In questa seconda parte del libro, intitolata Paradossi, paradossi, paradossi, Lolli si sofferma sia sulle questioni linguistiche, che spesso sono la base per costruire un paradosso (in quanto tra linguaggio comune e linguaggio matematico ci sono spesso sfumature di significato che rendono ambigui certi termini — basti pensare alla negazione), sia su esempi pratici di paradossi, da quelli sull'infinito di Cantor a quelli più classici e noti fin dall'antichità, come quello del mentitore. Una trattazione che potrebbe essere interessante, data la vastità dell'argomento; ma la stringatezza del testo che l'autore ci fornisce, unito alla vena didascalica e —permettetemelo— al modo decisamente noioso in cui il tema viene presentato, fa sbadigliare dopo poche pagine, e la lettura scorre via senza lasciare alcuna impressione duratura.

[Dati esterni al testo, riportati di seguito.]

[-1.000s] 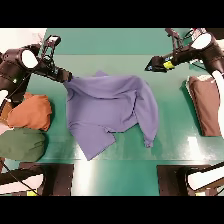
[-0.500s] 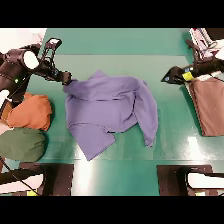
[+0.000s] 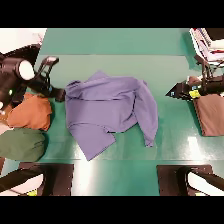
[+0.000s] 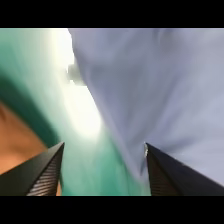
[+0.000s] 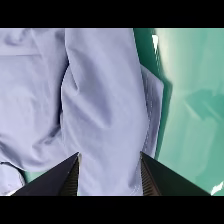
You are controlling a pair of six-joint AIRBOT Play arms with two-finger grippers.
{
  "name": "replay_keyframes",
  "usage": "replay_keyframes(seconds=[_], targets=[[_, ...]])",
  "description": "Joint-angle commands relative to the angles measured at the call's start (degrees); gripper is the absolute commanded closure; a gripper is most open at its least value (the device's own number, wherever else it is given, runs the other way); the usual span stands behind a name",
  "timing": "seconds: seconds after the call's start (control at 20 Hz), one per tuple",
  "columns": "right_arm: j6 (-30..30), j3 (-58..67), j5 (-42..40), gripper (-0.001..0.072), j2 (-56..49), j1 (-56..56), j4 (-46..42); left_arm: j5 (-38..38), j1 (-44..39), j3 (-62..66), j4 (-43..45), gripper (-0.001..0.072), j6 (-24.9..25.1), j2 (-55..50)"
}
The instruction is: Fold the shirts.
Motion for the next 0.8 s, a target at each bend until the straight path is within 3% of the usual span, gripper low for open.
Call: replay_keyframes(seconds=[0.0, 0.2, 0.35, 0.65, 0.7, 0.75], targets=[[-0.11, -2.47, -2.1, 0.0284, 3.85, -0.04, 0.0, -2.1, 0.02, -12.5, -3.28, 0.0116, -2.64, 7.1], [-0.11, -2.38, -2.05, 0.0284, 4.48, -0.04, 0.46, 2.54, 0.02, -24.09, -8.37, 0.0116, -5.38, 10.08], [-0.11, -2.36, -0.9, 0.0283, 4.48, -0.04, 0.5, 10.84, 0.02, -29.62, -12.28, 0.0116, -6.43, 10.08], [-0.11, -2.36, 0.37, 0.0284, 4.48, -0.04, 0.48, 21.81, 0.02, -33.22, -18.49, 0.0118, -7.41, 10.08], [-0.11, -2.36, 0.9, 0.0284, 4.48, -0.04, 0.46, 21.94, 0.02, -33.22, -18.49, 0.0237, -8.33, 10.08], [-0.11, -2.38, 1.77, 0.0283, 4.48, -0.04, 0.44, 22.03, 0.02, -33.22, -18.47, 0.0423, -8.39, 10.08]])
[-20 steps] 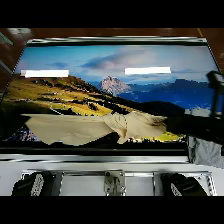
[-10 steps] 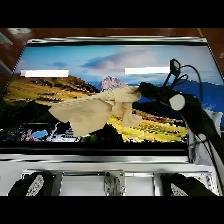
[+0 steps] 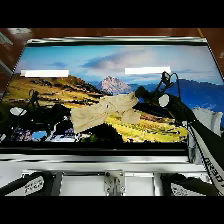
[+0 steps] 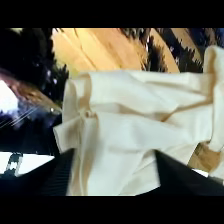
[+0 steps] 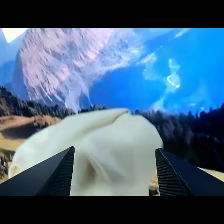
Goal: Fold the shirts.
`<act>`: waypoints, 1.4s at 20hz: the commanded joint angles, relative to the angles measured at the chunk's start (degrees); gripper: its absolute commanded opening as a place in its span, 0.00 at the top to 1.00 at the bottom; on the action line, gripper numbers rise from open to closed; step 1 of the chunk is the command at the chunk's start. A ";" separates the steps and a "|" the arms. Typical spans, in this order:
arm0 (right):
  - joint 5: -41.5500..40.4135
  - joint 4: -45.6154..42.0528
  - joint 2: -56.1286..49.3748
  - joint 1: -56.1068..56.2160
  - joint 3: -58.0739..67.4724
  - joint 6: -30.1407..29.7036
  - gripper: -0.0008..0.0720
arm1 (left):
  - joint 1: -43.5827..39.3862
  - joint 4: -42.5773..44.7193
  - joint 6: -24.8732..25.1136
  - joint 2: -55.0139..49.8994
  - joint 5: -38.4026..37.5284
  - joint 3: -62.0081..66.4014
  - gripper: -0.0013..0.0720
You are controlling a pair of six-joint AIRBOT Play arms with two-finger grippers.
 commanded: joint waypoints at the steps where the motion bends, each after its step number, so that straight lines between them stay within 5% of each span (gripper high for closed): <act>1: 0.87 -2.62 3.69 -4.11 0.61 -1.27 0.13 | 7.41 -0.33 0.11 -1.79 -7.89 5.22 0.06; 4: 12.07 -9.53 8.57 -11.43 0.59 -1.44 0.13 | 18.71 -0.33 0.09 -1.79 -20.28 8.66 0.13; 5: 18.25 -10.82 9.07 -13.94 0.59 -1.81 0.13 | 21.62 0.42 0.66 -1.79 -25.49 8.24 0.45; 6: 24.74 -10.88 8.98 -16.15 0.57 -3.76 0.13 | 23.06 2.97 2.38 -1.77 -30.05 7.30 0.56; 8: 33.53 -9.55 7.56 -18.45 0.52 -9.29 0.13 | 23.17 10.40 2.84 -1.77 -35.52 3.23 0.51; 10: 37.62 -4.85 5.11 -18.69 0.52 -14.53 0.13 | 22.45 9.53 2.86 -1.77 -34.80 -3.74 0.07; 14: 36.79 6.56 1.05 -16.90 0.52 -18.67 0.13 | 17.86 -1.75 8.44 -1.81 -24.57 -15.26 0.07; 18: 34.10 6.82 0.70 -13.94 0.52 -19.02 0.13 | 9.29 -7.37 9.25 -2.23 -15.34 -16.65 0.10; 20: 34.05 6.38 0.70 -13.64 0.55 -19.02 0.13 | 5.09 -9.92 9.27 -2.60 -11.65 -16.63 0.22; 24: 34.53 6.25 0.70 -13.64 0.52 -18.99 0.13 | -0.13 -12.68 9.25 -3.28 -3.93 -16.57 0.28; 28: 34.88 6.23 0.70 -13.64 0.55 -18.99 0.13 | -0.44 -13.75 9.86 -3.87 -3.93 -16.52 0.32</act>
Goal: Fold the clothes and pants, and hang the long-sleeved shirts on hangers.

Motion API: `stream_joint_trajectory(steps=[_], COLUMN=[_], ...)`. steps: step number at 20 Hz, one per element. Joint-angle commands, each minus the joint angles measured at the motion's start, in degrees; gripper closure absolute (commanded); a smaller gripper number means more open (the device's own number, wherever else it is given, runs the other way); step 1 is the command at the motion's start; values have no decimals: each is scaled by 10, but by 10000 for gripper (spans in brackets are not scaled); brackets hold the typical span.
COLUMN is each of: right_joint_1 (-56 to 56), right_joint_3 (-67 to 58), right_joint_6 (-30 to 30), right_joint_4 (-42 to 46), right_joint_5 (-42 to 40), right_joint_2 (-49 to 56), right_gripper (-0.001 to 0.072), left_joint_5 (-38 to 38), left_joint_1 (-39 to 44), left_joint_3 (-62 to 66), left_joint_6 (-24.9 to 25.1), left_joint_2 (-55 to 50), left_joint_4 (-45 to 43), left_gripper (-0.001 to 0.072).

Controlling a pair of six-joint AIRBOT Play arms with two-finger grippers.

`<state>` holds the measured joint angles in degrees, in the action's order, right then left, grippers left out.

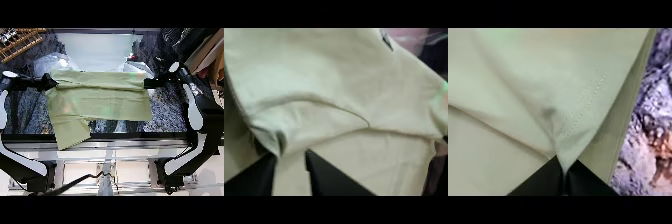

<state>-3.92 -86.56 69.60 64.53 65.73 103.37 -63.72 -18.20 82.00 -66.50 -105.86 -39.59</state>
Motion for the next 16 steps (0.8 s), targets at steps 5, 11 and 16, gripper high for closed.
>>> stream_joint_trajectory(steps=[5, 11, 16], right_joint_1=[-38, -162, -175], right_joint_3=[3, 182, 272], right_joint_6=[31, -62, -126], right_joint_4=[28, -107, -103], right_joint_5=[147, 206, 179], right_joint_2=[-13, -83, -91], right_gripper=[271, 271, 273], left_joint_5=[-156, -136, -106], left_joint_1=[-41, -94, -97], left_joint_3=[-2, -216, -329], left_joint_6=[-31, -19, 16], left_joint_2=[47, 202, 239], left_joint_4=[-99, -221, -221], left_gripper=[308, 289, 224])
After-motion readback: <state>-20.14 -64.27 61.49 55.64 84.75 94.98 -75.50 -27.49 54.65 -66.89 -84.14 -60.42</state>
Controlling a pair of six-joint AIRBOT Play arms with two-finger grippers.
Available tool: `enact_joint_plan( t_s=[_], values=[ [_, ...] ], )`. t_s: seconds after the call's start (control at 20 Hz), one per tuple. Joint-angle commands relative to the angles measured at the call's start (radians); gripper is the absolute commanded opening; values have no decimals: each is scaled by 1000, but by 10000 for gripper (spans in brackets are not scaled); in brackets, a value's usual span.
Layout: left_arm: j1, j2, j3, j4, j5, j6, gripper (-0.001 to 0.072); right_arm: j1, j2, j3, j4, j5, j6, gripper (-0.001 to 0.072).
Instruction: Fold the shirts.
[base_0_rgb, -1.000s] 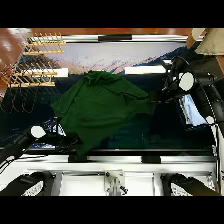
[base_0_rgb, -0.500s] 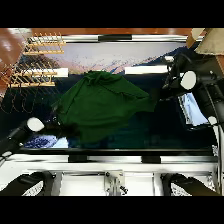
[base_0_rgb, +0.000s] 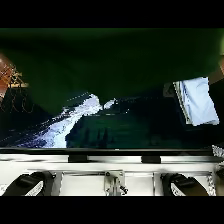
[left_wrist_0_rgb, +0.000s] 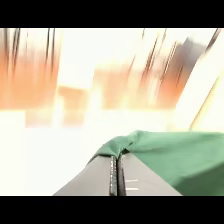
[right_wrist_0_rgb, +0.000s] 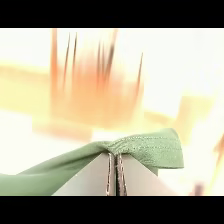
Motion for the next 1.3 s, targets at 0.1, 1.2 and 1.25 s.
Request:
enact_joint_plan(
  t_s=[0.1, 1.2, 1.25],
  values=[
    [0, 80, 163, 27, -189, -25, 27, 0, 186, 86, 64, -157, -1, 74],
    [97, -459, -519, 412, -68, -228, 29, 0, -755, 42, 6, -4, 243, 74],
    [95, -508, -519, 408, -53, -229, 29, 0, -783, 42, 26, 14, 243, 74]
  ],
)
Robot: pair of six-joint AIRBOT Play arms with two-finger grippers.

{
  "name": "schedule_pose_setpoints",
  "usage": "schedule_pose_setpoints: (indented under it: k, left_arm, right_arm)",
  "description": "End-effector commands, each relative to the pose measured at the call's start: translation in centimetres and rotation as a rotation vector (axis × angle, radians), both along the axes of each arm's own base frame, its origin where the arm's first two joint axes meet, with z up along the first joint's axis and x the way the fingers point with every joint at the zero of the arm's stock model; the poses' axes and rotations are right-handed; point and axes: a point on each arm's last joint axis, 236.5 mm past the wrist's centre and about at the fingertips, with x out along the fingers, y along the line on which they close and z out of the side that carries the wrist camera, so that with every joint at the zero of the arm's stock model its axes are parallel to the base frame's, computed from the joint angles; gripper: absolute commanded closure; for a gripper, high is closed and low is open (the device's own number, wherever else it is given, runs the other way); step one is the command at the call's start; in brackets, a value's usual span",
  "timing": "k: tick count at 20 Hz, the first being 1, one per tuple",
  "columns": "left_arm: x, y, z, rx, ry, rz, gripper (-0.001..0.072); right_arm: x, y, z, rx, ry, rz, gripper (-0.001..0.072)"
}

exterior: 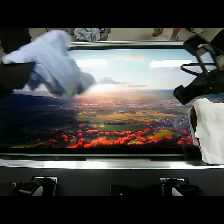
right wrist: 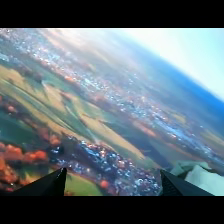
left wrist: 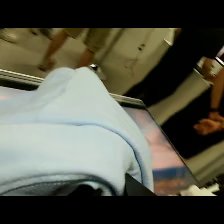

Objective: Fold the shirts.

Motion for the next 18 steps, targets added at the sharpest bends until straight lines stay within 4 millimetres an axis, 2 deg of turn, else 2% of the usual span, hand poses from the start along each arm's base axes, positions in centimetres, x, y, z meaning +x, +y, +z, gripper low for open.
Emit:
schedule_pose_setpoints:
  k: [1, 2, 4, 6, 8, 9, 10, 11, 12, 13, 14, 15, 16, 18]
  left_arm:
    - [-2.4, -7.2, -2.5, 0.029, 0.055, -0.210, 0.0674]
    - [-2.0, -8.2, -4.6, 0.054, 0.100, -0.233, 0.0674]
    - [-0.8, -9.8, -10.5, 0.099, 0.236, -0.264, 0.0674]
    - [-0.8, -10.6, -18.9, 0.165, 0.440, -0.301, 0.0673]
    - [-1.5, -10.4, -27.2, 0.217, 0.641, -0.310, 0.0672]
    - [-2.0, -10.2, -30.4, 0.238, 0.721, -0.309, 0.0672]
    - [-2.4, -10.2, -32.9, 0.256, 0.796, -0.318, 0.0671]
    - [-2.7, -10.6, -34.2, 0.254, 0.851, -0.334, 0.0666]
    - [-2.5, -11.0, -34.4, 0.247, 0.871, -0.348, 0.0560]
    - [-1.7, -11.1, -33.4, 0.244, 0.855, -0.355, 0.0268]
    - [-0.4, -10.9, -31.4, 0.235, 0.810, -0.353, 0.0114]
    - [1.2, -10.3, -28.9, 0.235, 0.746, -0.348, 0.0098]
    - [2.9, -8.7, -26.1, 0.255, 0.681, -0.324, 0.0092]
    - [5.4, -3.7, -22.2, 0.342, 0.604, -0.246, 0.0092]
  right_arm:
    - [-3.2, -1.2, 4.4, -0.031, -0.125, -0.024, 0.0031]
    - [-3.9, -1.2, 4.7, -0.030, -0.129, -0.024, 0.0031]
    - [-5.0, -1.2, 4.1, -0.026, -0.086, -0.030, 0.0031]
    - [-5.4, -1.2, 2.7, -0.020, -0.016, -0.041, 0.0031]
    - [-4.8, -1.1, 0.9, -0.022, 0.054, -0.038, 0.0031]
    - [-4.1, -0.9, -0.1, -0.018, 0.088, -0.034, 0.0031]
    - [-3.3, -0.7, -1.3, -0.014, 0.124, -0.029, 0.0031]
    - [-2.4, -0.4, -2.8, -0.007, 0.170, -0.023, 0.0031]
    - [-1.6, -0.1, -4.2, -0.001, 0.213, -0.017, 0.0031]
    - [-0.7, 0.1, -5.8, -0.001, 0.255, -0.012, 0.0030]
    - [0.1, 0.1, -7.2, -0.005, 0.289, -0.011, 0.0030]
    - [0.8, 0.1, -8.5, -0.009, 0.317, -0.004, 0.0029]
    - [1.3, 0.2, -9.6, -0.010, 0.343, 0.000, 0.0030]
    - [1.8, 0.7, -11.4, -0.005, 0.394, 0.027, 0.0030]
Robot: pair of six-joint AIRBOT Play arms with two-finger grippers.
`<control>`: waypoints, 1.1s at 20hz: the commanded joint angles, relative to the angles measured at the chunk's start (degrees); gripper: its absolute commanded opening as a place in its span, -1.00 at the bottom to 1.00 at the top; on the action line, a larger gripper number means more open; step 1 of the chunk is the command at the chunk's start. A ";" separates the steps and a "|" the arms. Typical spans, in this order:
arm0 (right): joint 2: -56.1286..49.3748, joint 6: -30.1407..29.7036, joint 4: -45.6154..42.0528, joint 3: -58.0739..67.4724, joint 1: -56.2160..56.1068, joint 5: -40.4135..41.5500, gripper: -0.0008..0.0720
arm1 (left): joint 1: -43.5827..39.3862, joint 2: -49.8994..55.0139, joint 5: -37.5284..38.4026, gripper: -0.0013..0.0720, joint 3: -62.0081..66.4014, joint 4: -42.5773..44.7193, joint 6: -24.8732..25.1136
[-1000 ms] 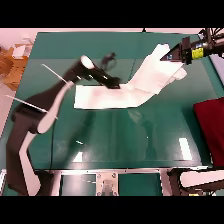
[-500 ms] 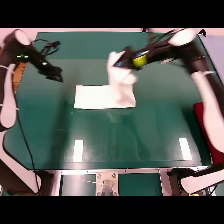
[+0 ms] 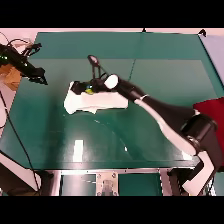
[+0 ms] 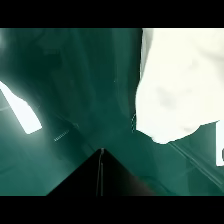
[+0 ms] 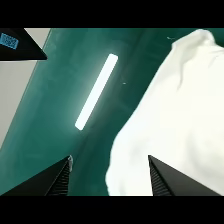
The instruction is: Fold the shirts.
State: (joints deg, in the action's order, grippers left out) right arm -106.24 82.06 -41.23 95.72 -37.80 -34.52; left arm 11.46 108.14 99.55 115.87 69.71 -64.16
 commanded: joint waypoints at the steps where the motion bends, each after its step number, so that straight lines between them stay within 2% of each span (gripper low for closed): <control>1: 5.40 0.50 -6.36 -0.13 9.64 -12.09 0.50 | 0.31 -0.04 0.61 -0.90 0.00 -0.96 0.13; 5: 9.16 3.98 -11.39 -0.94 27.71 -31.61 0.51 | 0.31 -0.04 0.98 -0.90 0.00 -3.67 0.11; 6: 9.14 4.37 -11.34 -3.04 30.97 -34.51 0.51 | 0.31 -0.04 1.01 -0.90 0.00 -4.15 0.07; 7: 9.14 4.55 -11.34 -6.43 33.44 -35.41 0.60 | 0.31 -0.04 1.01 -0.90 0.00 -4.15 -0.11; 9: 8.81 4.68 -9.14 -14.29 35.69 -32.46 0.66 | 0.31 -0.04 0.94 -0.90 0.00 -4.20 -0.42; 11: 6.45 1.38 -2.45 -19.28 35.17 -28.92 0.66 | 0.31 -0.04 0.74 -0.90 -0.07 -4.20 -0.52; 16: -3.43 -6.71 15.65 -17.88 28.37 -25.53 0.66 | 0.31 -0.04 0.57 -0.90 -0.13 -4.20 -0.94; 19: -5.44 -7.54 19.89 -14.38 25.14 -24.35 0.66 | 0.31 -0.04 0.57 -0.90 -0.13 -4.20 -0.94; 20: -5.44 -7.54 19.96 -13.03 24.61 -24.24 0.57 | 0.31 -0.04 0.57 -0.90 -0.13 -4.20 -0.94; 21: -5.42 -7.56 20.33 -11.43 24.28 -24.92 -0.19 | 0.31 -0.04 0.57 -0.90 -0.13 -4.20 -0.94; 22: -5.35 -7.54 20.72 -9.29 24.33 -26.25 -0.76 | 0.31 -0.04 0.57 -0.90 -0.13 -4.20 -0.94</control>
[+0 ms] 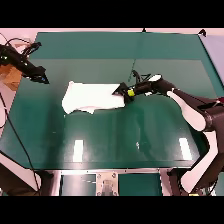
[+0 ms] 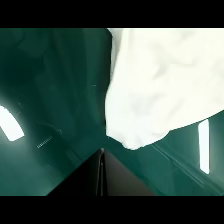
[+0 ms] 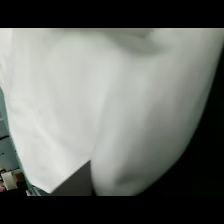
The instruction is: Fold the shirts.
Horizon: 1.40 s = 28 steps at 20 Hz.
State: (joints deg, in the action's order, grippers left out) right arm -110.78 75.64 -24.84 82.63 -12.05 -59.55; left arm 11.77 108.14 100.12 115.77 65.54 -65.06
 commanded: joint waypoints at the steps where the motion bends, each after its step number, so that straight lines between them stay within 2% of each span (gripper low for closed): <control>1: -0.61 -1.07 4.50 6.16 -1.33 -2.82 -0.93 | 0.00 -0.04 0.04 -0.90 -0.02 -0.02 -0.04; 5: 4.76 -0.20 4.39 15.78 3.21 -6.14 -0.93 | 0.00 -0.04 0.61 -0.90 -0.02 -0.02 -0.04; 9: 15.96 2.03 3.06 18.08 15.65 -9.70 -0.93 | 0.00 -0.04 1.05 -0.90 -0.02 -0.02 -0.04; 13: 27.26 8.94 -8.66 18.08 32.24 -14.71 -0.94 | 0.00 -0.04 1.03 -0.90 -0.02 -0.07 -0.07; 20: 38.32 14.71 -23.98 16.83 63.93 -25.79 -0.94 | 0.00 -0.02 0.48 -0.90 -0.13 -1.49 -0.90; 24: 43.93 19.80 -37.94 10.86 75.56 -29.55 -0.94 | 0.00 -0.02 -0.07 -0.90 -0.13 -2.89 -0.90; 28: 48.63 22.25 -50.77 -1.16 82.71 -32.54 -0.94 | 0.00 -0.02 0.02 -0.90 -0.13 -3.15 -0.90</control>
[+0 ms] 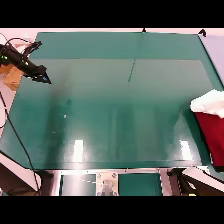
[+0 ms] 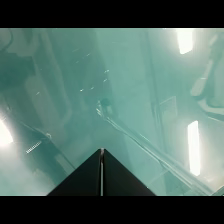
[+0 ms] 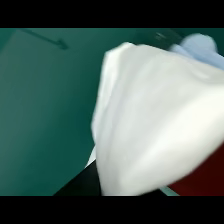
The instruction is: Fold the shirts.
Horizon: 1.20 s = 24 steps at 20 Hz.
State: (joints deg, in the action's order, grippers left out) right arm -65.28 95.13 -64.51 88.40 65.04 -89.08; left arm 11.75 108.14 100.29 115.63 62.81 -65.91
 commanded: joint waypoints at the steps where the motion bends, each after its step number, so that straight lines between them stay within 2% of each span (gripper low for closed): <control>1: 4.00 3.91 -14.51 -10.71 6.78 -3.19 -0.93 | 0.02 -0.02 -0.13 -0.90 0.00 -0.42 -0.04; 4: 5.27 4.35 -23.78 -20.02 8.63 -1.75 -0.93 | 0.02 -0.02 0.37 -0.90 0.00 -0.42 -0.02; 5: 5.22 4.35 -24.50 -22.64 9.14 -0.85 -0.84 | 0.02 -0.02 0.37 -0.90 0.00 -0.42 0.00; 7: 4.92 4.44 -24.55 -26.10 9.92 0.11 0.60 | 0.02 -0.02 0.37 -0.90 0.00 -0.52 -0.02; 8: 4.55 5.01 -24.65 -26.14 9.88 0.11 0.64 | 0.02 -0.02 0.26 -0.90 0.00 -0.52 -0.02; 10: 3.96 5.25 -21.88 -23.74 9.68 0.61 0.63 | 0.02 -0.04 -0.33 -0.90 0.00 -1.18 -0.02; 11: 3.80 5.18 -17.84 -22.01 9.14 1.55 0.61 | 0.02 -0.11 -0.42 -0.90 0.02 -1.57 -0.02; 12: 3.80 5.07 -12.85 -20.26 7.96 3.21 0.33 | 0.02 -0.44 -0.48 -0.90 0.00 -1.60 -0.04; 13: 3.82 3.06 -6.60 -18.45 5.88 5.33 -0.49 | 0.02 -0.83 -0.68 -0.91 0.02 -1.97 -0.04; 14: 3.87 0.79 -0.81 -17.09 3.41 7.58 -0.87 | 0.02 -1.68 -1.01 -0.91 -0.28 -2.25 -0.22; 16: 4.13 -1.92 6.80 -15.58 -4.42 12.22 -0.93 | 0.00 -4.09 -1.33 -0.91 -2.45 -2.64 -1.53; 17: 4.66 -2.89 7.34 -15.72 -8.76 14.27 -0.93 | -0.04 -6.08 -1.79 -0.91 -5.16 -3.43 -1.66; 20: 7.80 -7.06 6.80 -19.54 -22.75 16.06 -0.93 | -0.04 -15.43 -5.33 -0.91 -19.08 -5.35 -1.51; 24: 16.96 -7.30 4.09 -36.76 -41.05 17.79 -0.93 | -0.04 -33.09 -11.96 -0.91 -44.52 -5.40 -1.53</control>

La parte iniziale del libro, infine, intitolata Matematica e umorismo, contiene qualche barzelletta effettivamente divertente (se, come spiegavo all'inizio, siete del campo), e qualche considerazione tutto sommato interessante. Il vero limite, anche qui, sta nel fatto che l'autore, pur trattando la questione dell'umorismo, lo fa in maniera didascalica, quasi annoiata: tanto da levare il divertimento al lettore.
Per parte mia, Il riso di Talete (e lo dico con dispiacere, perché avevo riposto grandi aspettative nel libriccino) è stata una lettura... non dico inutile, ma quasi. Di sicuro tra due settimane ne avrò dimenticato i contenuti.